> _Action item_: In the listing below, locate the lines bearing the word "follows". Copy every one of them.

###

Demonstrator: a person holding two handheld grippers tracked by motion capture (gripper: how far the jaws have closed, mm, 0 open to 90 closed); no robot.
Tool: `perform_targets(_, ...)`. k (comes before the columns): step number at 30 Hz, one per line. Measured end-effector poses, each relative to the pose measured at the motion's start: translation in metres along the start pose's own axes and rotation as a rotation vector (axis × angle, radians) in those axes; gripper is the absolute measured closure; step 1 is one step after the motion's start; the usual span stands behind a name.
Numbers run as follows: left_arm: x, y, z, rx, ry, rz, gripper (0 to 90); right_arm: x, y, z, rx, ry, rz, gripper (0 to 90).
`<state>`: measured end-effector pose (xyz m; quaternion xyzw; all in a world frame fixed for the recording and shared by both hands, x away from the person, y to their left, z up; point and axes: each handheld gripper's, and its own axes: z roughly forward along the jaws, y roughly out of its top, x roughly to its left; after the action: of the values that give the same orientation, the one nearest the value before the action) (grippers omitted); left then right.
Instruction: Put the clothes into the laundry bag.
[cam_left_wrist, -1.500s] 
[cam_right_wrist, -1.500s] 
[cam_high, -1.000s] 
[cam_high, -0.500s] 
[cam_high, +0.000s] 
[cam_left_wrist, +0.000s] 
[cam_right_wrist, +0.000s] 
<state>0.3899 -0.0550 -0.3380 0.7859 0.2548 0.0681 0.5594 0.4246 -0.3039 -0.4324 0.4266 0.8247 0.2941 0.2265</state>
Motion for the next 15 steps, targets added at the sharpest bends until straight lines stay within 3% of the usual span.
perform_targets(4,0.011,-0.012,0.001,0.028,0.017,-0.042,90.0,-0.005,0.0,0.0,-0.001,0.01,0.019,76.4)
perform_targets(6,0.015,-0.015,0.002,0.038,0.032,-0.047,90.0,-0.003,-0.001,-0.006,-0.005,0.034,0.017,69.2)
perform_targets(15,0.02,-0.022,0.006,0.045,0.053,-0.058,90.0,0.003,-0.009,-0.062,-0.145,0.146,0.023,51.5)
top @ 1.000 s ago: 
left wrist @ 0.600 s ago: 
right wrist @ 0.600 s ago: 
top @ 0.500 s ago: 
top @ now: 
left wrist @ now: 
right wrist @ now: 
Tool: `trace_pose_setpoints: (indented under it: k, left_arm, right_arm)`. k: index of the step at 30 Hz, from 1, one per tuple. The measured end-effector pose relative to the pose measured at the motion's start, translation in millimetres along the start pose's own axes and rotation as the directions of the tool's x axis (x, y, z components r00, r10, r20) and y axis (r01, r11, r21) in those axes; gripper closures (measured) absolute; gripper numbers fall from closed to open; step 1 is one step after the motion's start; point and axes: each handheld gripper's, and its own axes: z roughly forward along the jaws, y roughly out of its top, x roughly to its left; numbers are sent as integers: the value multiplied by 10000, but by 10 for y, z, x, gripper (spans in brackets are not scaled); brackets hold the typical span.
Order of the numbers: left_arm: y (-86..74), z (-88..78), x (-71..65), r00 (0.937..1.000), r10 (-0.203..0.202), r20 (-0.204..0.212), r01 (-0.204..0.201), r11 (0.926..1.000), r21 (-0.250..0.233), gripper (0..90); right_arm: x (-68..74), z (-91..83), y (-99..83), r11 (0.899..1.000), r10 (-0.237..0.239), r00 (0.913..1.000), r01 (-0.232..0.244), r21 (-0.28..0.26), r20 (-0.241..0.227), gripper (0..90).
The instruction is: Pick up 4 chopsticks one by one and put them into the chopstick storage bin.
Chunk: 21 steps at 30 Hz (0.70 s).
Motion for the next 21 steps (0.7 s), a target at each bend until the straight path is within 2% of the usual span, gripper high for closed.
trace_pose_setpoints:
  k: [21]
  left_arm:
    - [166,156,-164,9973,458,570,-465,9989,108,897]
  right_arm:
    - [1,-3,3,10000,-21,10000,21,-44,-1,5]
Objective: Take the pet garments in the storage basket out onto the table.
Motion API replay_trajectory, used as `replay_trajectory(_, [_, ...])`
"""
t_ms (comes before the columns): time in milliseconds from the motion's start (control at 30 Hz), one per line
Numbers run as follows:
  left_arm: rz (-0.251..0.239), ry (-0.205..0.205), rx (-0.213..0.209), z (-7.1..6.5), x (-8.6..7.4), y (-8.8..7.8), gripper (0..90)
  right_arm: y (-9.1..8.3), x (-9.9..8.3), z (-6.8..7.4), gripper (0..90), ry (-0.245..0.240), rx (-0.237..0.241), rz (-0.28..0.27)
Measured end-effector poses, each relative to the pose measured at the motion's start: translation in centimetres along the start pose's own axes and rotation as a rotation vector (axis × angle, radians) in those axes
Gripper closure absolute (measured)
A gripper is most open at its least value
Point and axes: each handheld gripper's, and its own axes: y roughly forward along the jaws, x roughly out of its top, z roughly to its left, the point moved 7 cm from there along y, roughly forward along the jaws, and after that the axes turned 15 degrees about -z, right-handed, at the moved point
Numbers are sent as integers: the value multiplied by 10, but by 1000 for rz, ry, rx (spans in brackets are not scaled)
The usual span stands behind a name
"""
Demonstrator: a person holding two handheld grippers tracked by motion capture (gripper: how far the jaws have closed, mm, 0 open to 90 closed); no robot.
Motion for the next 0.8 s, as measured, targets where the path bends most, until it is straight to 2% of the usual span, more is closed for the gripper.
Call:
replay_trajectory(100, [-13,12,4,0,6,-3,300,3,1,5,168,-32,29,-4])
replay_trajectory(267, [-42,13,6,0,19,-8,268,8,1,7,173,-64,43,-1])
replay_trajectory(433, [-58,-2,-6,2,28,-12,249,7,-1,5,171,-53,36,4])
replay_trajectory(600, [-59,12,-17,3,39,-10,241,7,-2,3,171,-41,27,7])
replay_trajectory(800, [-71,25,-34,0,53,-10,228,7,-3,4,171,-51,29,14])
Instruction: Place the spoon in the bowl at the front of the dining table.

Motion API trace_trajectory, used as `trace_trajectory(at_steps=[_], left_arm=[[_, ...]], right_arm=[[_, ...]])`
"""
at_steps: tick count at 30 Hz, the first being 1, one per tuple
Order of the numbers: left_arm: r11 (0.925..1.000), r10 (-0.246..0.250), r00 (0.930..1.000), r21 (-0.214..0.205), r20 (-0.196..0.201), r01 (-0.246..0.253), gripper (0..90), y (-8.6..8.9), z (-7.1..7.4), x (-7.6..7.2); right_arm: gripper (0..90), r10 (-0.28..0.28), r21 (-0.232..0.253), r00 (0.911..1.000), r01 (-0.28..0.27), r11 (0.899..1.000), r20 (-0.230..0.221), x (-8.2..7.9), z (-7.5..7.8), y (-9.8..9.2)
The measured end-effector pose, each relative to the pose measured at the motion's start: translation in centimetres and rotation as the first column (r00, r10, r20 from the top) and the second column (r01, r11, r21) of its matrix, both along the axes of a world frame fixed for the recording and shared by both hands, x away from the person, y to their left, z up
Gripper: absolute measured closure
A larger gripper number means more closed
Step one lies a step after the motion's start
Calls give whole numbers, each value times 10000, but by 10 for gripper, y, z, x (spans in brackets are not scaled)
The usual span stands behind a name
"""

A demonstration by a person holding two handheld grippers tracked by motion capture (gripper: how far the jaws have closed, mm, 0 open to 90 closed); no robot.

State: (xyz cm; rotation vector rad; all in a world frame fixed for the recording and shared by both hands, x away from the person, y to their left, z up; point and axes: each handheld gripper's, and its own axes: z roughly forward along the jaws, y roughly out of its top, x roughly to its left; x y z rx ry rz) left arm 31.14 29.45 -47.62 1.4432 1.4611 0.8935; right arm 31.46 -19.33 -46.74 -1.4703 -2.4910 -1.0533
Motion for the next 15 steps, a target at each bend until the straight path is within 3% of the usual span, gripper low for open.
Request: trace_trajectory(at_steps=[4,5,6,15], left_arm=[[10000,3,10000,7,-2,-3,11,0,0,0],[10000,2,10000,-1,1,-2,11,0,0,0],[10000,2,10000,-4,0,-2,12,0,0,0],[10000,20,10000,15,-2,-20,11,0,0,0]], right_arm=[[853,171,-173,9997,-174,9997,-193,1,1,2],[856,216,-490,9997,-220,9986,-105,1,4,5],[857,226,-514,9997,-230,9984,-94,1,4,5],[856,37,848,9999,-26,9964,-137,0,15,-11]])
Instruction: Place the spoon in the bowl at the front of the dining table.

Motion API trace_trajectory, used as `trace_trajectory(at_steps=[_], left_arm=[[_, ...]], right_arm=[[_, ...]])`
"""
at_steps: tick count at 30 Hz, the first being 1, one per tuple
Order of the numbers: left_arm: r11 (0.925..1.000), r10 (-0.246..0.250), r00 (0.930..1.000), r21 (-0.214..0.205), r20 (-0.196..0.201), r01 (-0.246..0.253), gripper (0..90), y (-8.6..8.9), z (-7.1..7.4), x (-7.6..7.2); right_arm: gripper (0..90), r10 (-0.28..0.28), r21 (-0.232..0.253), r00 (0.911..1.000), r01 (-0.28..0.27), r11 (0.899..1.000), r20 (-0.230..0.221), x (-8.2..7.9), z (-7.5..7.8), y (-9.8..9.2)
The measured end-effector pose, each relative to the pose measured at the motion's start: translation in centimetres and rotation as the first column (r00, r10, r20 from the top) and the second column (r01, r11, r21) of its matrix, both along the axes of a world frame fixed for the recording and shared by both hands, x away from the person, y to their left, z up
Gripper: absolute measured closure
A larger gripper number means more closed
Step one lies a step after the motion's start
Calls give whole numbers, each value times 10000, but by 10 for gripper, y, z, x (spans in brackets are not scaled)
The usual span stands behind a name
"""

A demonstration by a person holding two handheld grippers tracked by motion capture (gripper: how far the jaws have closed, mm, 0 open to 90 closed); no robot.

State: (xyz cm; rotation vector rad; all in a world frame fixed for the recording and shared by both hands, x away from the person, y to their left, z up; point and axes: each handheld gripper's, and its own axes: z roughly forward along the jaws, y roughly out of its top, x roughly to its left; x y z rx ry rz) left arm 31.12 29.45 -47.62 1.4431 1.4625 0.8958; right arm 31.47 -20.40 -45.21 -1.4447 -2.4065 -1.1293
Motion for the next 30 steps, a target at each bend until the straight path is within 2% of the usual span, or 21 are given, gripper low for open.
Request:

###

> _Exercise response_:
Numbers run as follows: left_arm: x, y, z, rx, ry, rz, gripper (0 to 90); right_arm: x, y, z, rx, ry, rz, gripper (0 to 90).
Numbers run as follows:

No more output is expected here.